# Mike Pihls saw?



## AOD (May 19, 2009)

Did anyone see Mike Pihl bucking that big log with his personal saw? It looked like an 056/075/076, had that shape of body and didn't look like it had a chain brake. It sounded like a saw from that series too.


----------



## STEVEGODSEYJR (May 19, 2009)

It was for sure one of the saws you wrote about. It looked like a 36" bar with roller tip. It was moving threw that log like no tomorrow!!!


----------



## GASoline71 (May 19, 2009)

Almost every loggin' crew out here has one of those big ol' monsters just for big saw "emergencies".

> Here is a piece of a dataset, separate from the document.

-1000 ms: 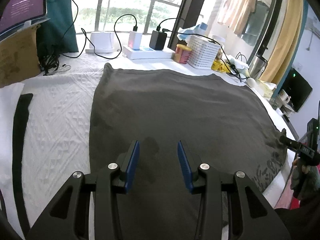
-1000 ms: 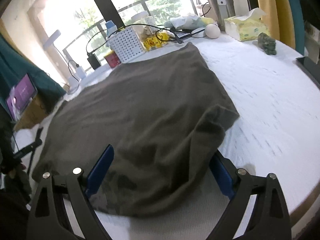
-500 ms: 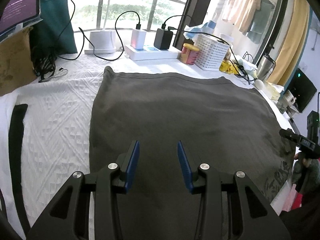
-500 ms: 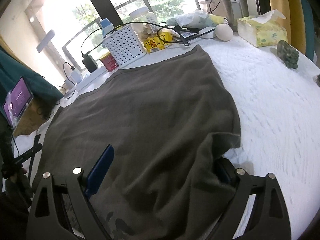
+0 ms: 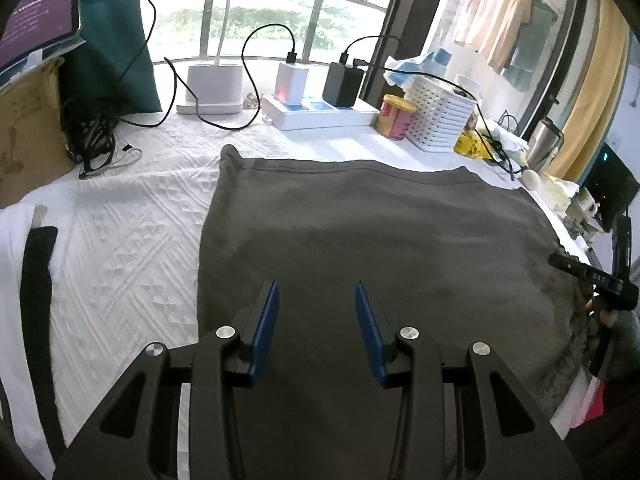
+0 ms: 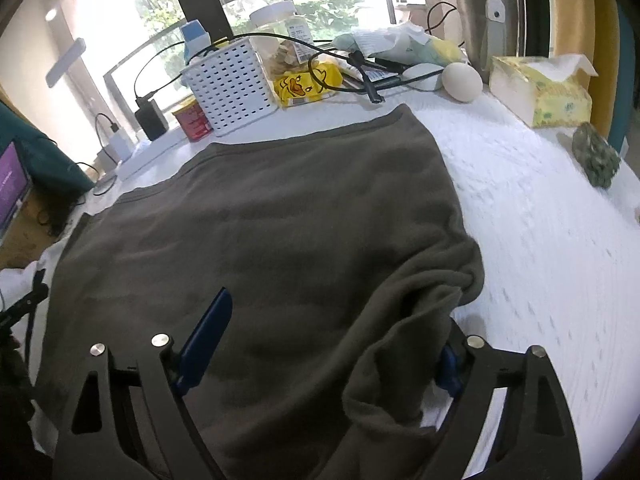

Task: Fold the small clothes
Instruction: 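Grasp the edge of the dark grey shirt rectangle with the right tool, then lift the gripped edge with the right tool and fold it over the shirt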

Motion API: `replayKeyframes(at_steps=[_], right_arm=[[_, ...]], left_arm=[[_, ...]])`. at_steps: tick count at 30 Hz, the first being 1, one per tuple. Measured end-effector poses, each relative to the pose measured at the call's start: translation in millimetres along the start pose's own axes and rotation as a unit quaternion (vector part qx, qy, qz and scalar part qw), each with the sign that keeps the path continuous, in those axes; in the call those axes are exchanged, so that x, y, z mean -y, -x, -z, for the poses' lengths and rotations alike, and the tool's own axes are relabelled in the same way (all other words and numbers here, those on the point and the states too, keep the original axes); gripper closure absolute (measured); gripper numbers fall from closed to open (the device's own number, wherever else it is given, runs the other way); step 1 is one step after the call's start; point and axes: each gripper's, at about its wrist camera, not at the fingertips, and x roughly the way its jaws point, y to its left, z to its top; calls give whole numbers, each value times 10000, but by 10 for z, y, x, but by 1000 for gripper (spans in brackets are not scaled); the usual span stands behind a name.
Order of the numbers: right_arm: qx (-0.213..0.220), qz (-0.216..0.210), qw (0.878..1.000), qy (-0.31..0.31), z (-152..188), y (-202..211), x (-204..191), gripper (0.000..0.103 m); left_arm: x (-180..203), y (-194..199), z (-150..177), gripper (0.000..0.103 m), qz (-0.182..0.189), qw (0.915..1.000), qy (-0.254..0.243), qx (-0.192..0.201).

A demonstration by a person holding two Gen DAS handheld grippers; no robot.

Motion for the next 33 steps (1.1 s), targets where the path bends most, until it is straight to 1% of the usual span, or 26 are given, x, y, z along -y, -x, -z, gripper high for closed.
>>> replayKeyframes(at_steps=[2, 4, 6, 9, 10, 11, 12, 16, 20, 26, 29, 33], right_arm=[[9, 48, 10000, 69, -35, -33, -13, 22], [34, 187, 9995, 255, -54, -74, -54, 28], [47, 302, 9989, 354, -67, -96, -85, 42], [51, 409, 9981, 449, -87, -115, -103, 57], [49, 420, 9979, 485, -92, -120, -109, 61], [37, 361, 9980, 515, -99, -129, -118, 72], [42, 242, 9983, 527, -101, -129, -130, 79], [60, 175, 9980, 598, -116, -98, -210, 82], [221, 68, 9971, 721, -186, -11, -372, 83], [403, -247, 9917, 1193, -268, 124, -872, 83], [415, -461, 9876, 1445, -264, 154, -1152, 84], [357, -727, 9817, 1723, -249, 89, -1504, 84]], left_arm=[[-13, -33, -24, 61, -12, 10000, 7, -25], [-14, -61, -44, 61, -9, 10000, -10, -53], [-8, -80, -60, 61, 10, 10000, -38, -70], [3, -107, -92, 61, 60, 9999, -94, -82], [0, -114, -102, 61, 69, 9999, -107, -82], [-3, -119, -111, 61, 74, 9999, -118, -81], [-6, -121, -118, 61, 81, 9999, -129, -78], [-32, -95, -145, 61, 122, 9998, -168, -24], [-87, -36, -145, 61, 152, 9997, -172, 83], [-189, 106, -130, 61, 212, 9989, -141, 383], [-234, 173, -130, 61, 264, 9983, -126, 513], [-291, 262, -108, 61, 320, 9973, -107, 654]])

One 070/075/076/090/090G for almost every crew in the woods. If not one of the older models... than usually an 084.

Gary


----------



## AOD (May 19, 2009)

I was surprised to see a vintage saw on a full time logging job in any capacity. I guess because it's the boss's "big" saw it doesn't get a lot of hard use like the 460's and 660's they run do. I wonder if any timber co's have a few big old Macs for the same purpose.


----------



## GASoline71 (May 20, 2009)

Not many Macs or Homies... those are the vintage saws that get put away. The big saws are not just the "boss' saw" most times.... you'd prolly be suprised at how many of those dinosaur Stihls are still used to this day... 

Gary


----------



## 056 kid (May 20, 2009)

Looked like doowap was runnin it. a 075/6 with a 42'' on it


----------